In the backyard, there’d be a citrus tree. Like the one we had in a city called Orange. That was my first backyard. And my first big tree. It provided great shade for my mud pie kitchen. I remember looking up to see grapefruit hanging from the branches. My mom remembers oranges. Whatever the fruit was, I wanted desperately to pick it. Picking fruit from a tree was something I saw in movies. But here was a tree, with fruit, in my own backyard! I could reach if my dad put me on his shoulders.

We weren’t allowed to pick the fruit though. The landlords said the fruit belonged to them. I guess we could’ve picked just one without anyone noticing, but my parents were never willing to risk it. It had taken them a long time to find a house they could afford. They liked having a backyard too.

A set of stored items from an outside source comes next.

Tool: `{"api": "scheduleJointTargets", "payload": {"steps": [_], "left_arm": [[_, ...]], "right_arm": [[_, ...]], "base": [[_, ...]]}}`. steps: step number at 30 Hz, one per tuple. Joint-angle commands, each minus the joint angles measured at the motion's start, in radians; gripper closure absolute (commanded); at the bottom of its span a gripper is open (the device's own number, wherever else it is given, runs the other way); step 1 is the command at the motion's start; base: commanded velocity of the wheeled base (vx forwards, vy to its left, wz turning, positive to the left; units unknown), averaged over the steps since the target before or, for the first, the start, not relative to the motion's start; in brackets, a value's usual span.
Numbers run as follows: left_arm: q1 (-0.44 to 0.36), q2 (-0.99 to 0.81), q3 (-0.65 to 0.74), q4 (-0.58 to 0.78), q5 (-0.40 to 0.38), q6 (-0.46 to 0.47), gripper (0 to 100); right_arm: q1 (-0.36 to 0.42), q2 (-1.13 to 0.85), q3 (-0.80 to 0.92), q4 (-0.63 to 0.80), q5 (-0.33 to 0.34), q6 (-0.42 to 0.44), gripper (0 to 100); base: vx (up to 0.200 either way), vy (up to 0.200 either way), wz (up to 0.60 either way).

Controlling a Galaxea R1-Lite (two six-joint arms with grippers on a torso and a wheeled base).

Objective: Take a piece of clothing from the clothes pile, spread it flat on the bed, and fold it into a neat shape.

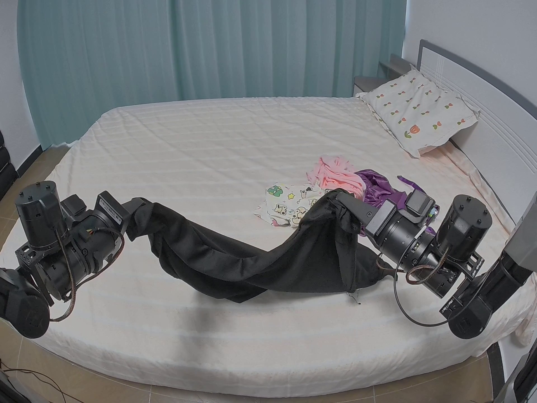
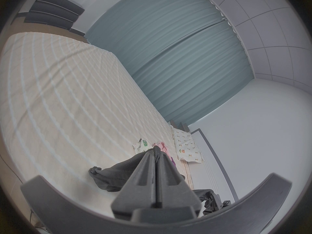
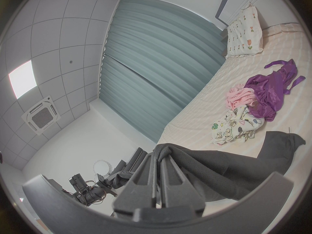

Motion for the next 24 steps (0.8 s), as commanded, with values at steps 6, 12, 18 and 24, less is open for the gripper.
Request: {"api": "scheduleJointTargets", "payload": {"steps": [6,12,18,24], "left_arm": [[0.006,0.0,-0.003,-0.002,0.0,-0.002,100],[0.006,0.0,-0.005,-0.002,0.002,-0.003,100],[0.016,-0.001,-0.005,-0.004,0.003,-0.002,100],[0.015,0.0,-0.003,-0.004,0.002,-0.002,100]], "right_arm": [[0.003,-0.016,0.003,-0.012,0.0,0.0,100],[0.003,-0.033,0.006,-0.012,0.0,0.0,100],[0.004,-0.034,0.006,-0.012,0.001,0.001,100],[-0.004,-0.031,0.008,-0.011,0.001,0.0,100]], "base": [[0.0,0.2,0.0],[0.0,0.2,0.0],[0.0,0.2,0.0],[0.0,0.2,0.0]]}}
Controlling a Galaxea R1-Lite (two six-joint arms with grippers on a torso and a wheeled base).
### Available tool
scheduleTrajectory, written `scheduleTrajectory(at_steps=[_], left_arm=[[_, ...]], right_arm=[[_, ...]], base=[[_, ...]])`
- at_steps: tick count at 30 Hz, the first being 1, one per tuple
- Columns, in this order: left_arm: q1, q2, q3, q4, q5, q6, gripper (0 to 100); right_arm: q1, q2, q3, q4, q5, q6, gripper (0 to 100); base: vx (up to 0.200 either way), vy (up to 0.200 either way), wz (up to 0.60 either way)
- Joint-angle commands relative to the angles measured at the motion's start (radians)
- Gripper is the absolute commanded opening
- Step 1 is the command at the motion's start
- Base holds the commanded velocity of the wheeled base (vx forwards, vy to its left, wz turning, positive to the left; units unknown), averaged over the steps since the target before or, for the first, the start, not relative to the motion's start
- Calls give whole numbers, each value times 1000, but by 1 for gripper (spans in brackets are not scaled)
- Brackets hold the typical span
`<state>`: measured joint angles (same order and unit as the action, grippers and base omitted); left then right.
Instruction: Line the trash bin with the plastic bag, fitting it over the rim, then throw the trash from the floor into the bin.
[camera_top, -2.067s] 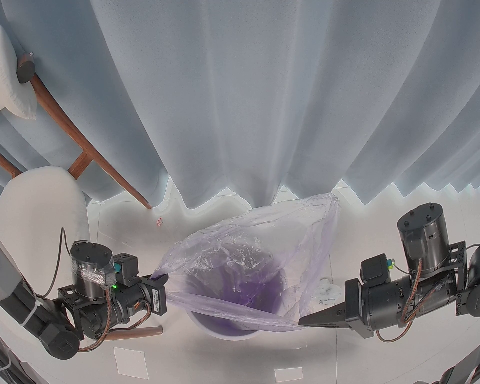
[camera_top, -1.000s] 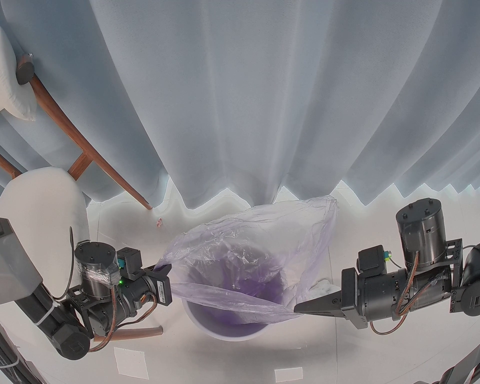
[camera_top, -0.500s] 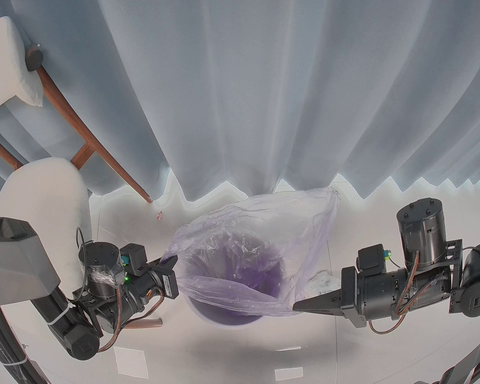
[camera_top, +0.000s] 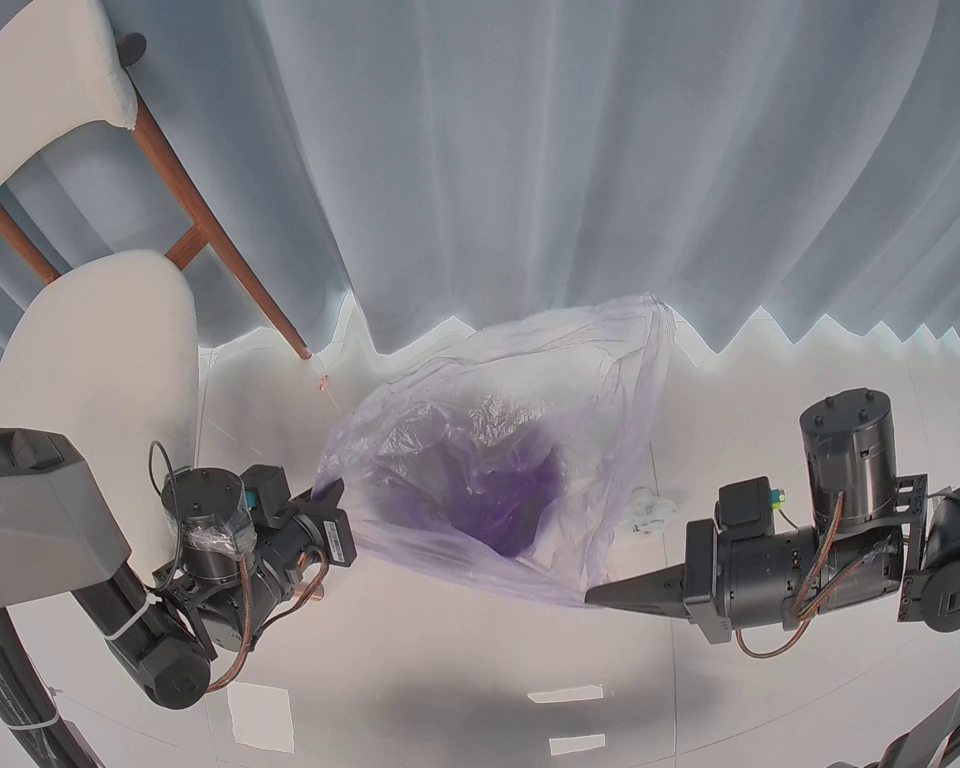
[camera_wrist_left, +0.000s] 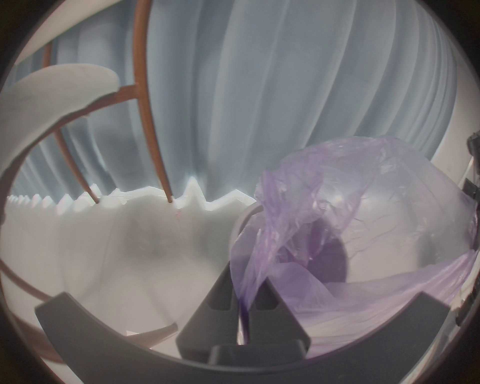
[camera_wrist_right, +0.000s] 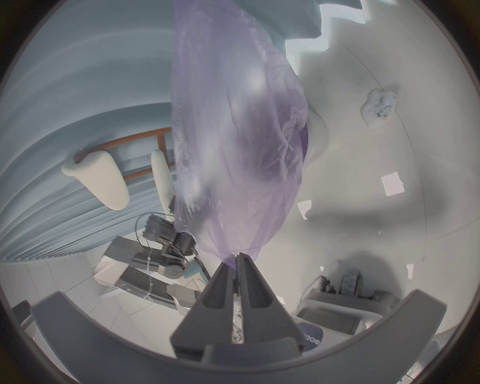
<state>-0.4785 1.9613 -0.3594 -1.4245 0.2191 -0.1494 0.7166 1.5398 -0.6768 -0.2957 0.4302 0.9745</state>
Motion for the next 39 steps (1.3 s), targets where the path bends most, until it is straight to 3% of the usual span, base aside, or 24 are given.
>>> scheduleTrajectory(at_steps=[1,7,12,18,23,32,39], left_arm=[[0,5,-56,4,71,1,0],[6,22,-62,-2,68,5,0],[41,45,-81,-4,-17,2,0],[46,94,-93,-7,-32,-4,0],[77,151,-253,25,-32,1,0],[173,146,-449,280,-44,2,0],[205,145,-573,490,-40,-1,0]], right_arm=[[-34,-1,5,-63,-2,1,0],[-97,-7,22,-151,-5,1,0],[-187,36,-23,-195,1,-5,0],[-215,117,-38,-246,5,-33,0],[-243,224,-155,-249,2,-86,0],[-266,376,-385,-250,2,-85,0],[-261,505,-581,-235,1,-85,0]], base=[[0,0,0],[0,0,0],[0,0,0],[0,0,0],[0,0,0],[0,0,0],[0,0,0]])
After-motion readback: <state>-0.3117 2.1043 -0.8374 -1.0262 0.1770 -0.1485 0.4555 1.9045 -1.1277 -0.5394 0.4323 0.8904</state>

When the landlords came to pull the fruit from the tree, I’d watch from inside the kitchen. The husband stood on a ladder while his wife pointed from branch to branch. After he’d picked everything that was ripe, he’d climb down the ladder and stand next to her. They’d both lean back a bit and look the tree over to make sure they hadn’t missed anything. Then the woman would pick up the bag of fruit and walk to the car. The man would put the ladder back on the side of the house. I’d go back into my backyard - well, their backyard - after they left.

What made that fruit theirs? The landlords didn’t plant the tree. They’d only bought the house a few years before they rented it to us. And they didn’t nourish the tree. It drew in energy from sun and soil beyond their property line. The tree probably outlived them. Citrus trees can live for 60 years. I don’t think it’s possible to own a tree. I wonder who picks the fruit now?

As a kid, I thought those landlords just didn’t know how to share. And I guess that’s true! But I can see now how it all must have felt for my parents. They were young parents, with a couple children and more to come. They were far from buying a home in a country where home ownership is one of the only ways create security. Their rent payments nourished equity for each of their landlords, while exhausting my parents savings. I guess it’s fitting that we weren’t allowed to harvest anything from that tree. Renting in America rarely bears any fruit.

My parents bought their first home when I was in the sixth grade. It was $240,000 dollars. They had to borrow their earnest money. They barely scraped together enough for the loan. The house was a tract home at the end of a cul-de-sac. The backyard was mostly a big dirt hill. My parents planted palm trees, tall grasses, vines and flowers. I asked if we could plant an avocado tree. I still wanted to pick fruit from a tree in my backyard.

My husband and I grew up together. I remember showing him that avocado tree as it started to grow. It takes a long time for an avocado tree to fruit for the first time. My parents moved before the first avocado hung from my tree’s branches. I’ve still never picked fruit in my backyard.

Last week, I took my kids back to that house. There was a For Sale sign in the front yard. A list price of $1.3 million. Too much. I don’t feel very happy in the suburbs. So I wouldn’t buy our old home even if I could, I guess. But I can’t. And there is something in that can’t that feels…like another loss. Maybe it’s one more proof that I’ll never be able to make my home state my kids’ home, for good.

The kids only groaned a little when I made them walk up the fire lane that runs along a big hill behind the house. I just wanted to see the backyard. We were too high up to peer through the fence, but what I could see made me happy. The things my parents planted grew.

The palm trees are twice as tall as the house now. The flowers, vines and grasses are thick on ground and up the fences. I couldn’t see the avocado tree. But it should still be there. Trees take root so much easier than people. It should be at least a decade into its fruit bearing years. Avocado trees can live for over 200 years. I hope it outlives me. I hope someone is enjoying its fruit.